#### [Task directions]
Collect from the data below each line with "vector".

#### [Provided data]
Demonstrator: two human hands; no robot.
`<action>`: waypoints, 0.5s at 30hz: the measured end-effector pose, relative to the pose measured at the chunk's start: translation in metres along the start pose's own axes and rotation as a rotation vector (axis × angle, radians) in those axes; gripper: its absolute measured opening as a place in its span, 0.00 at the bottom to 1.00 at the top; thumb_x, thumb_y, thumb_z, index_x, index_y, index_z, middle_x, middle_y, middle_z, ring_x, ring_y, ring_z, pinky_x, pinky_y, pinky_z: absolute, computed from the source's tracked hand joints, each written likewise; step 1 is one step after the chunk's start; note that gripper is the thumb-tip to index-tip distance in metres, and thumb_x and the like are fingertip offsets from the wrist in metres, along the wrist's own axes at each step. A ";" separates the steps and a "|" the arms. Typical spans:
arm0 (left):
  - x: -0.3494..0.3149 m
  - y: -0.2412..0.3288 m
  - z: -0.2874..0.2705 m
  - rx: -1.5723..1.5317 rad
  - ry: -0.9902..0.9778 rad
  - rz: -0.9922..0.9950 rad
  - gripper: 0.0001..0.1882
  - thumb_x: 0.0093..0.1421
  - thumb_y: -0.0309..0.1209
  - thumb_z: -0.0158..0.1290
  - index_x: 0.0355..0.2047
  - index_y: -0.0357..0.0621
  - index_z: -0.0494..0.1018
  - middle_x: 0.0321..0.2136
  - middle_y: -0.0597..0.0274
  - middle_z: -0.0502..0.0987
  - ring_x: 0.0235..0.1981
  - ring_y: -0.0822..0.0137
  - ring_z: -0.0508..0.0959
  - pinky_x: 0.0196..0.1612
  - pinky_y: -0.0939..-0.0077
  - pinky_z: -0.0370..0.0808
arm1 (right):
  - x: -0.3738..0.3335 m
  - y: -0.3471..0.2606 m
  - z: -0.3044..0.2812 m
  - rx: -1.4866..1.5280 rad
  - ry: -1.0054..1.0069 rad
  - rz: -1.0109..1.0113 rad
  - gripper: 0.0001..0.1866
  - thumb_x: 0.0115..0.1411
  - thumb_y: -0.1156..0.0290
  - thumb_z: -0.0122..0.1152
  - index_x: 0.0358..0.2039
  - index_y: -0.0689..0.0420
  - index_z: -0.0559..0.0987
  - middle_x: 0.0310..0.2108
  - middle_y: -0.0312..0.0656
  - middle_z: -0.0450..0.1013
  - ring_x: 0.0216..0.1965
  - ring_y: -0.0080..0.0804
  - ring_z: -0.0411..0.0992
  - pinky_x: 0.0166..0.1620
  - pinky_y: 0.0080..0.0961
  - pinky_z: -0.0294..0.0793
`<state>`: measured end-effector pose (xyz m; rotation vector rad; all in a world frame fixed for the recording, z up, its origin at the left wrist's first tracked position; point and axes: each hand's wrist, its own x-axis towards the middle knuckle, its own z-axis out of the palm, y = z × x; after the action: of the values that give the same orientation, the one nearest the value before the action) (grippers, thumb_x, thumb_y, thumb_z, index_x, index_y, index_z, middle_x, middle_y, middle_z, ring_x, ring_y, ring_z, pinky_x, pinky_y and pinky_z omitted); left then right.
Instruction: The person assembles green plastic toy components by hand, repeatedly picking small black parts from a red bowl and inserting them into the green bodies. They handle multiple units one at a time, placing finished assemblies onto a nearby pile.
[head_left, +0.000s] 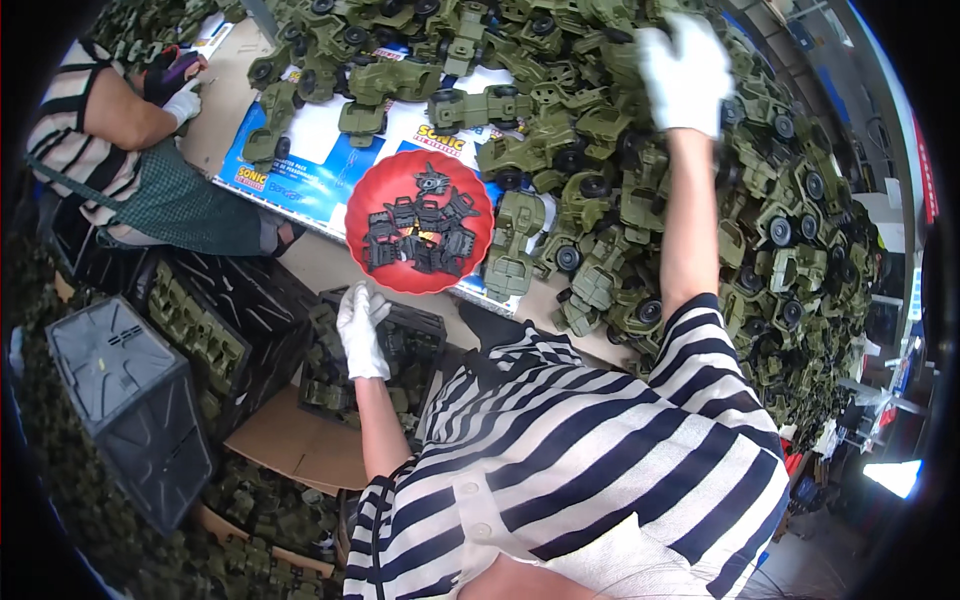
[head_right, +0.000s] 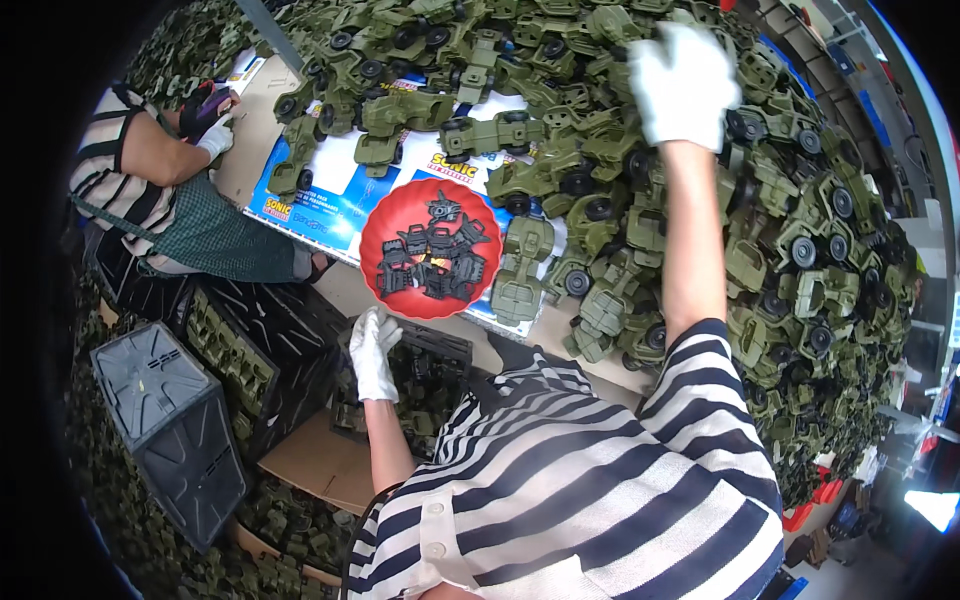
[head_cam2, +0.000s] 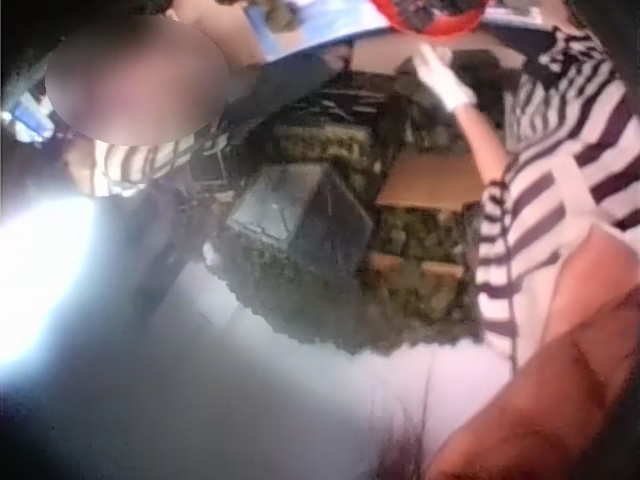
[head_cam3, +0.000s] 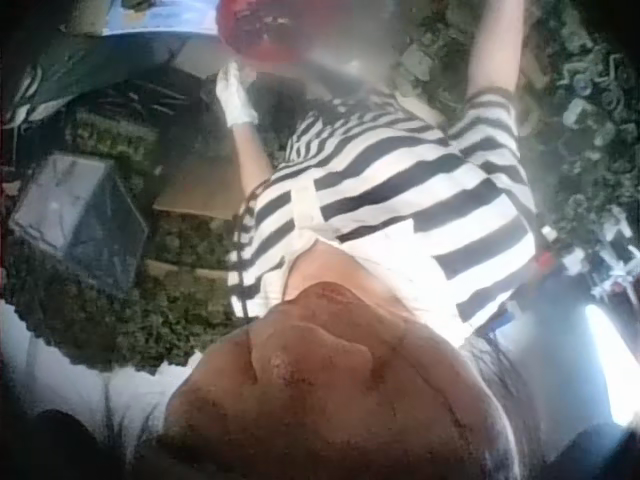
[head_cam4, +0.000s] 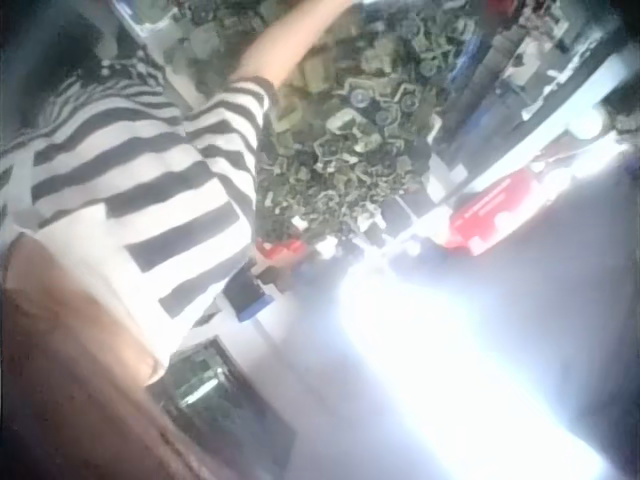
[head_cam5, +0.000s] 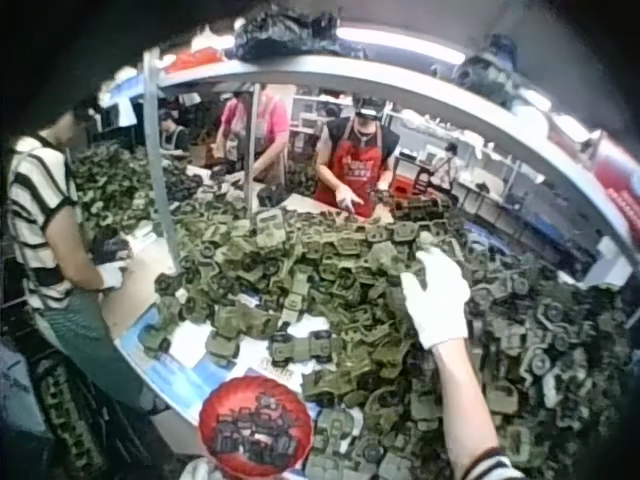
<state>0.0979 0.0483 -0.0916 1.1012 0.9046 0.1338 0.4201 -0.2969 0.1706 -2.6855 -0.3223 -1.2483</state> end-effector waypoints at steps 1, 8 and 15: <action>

#### [Reply]
`<action>`: waypoints, 0.5s at 30hz: the measured end-effector pose, relative to the pose measured at the chunk's start: translation in metres along the start pose's own axes and rotation as a rotation vector (axis × angle, radians) in those axes; gripper: its absolute measured opening as a place in its span, 0.00 at the bottom to 1.00 at the top; thumb_x, thumb_y, thumb_z, index_x, index_y, index_z, middle_x, middle_y, middle_z, ring_x, ring_y, ring_z, pinky_x, pinky_y, pinky_z: absolute, computed from the source's tracked hand joints, each written likewise; step 1 is one step after the chunk's start; note that gripper is the thumb-tip to index-tip distance in metres, and thumb_x and the like are fingertip offsets from the wrist in metres, along the wrist's own axes at each step. A ";" separates the steps and a "|" the arms. Typical spans:
`<state>`: measured end-effector pose (xyz m; rotation vector rad; all in a world frame fixed for the recording, z up, its origin at the left wrist's first tracked position; point and axes: each hand's wrist, its own x-axis towards the middle knuckle, its own z-axis out of the palm, y = z × x; after the action: of the values that give the same orientation, the one nearest the value before the action) (grippers, thumb_x, thumb_y, thumb_z, index_x, index_y, index_z, middle_x, middle_y, middle_z, ring_x, ring_y, ring_z, pinky_x, pinky_y and pinky_z omitted); left then right.

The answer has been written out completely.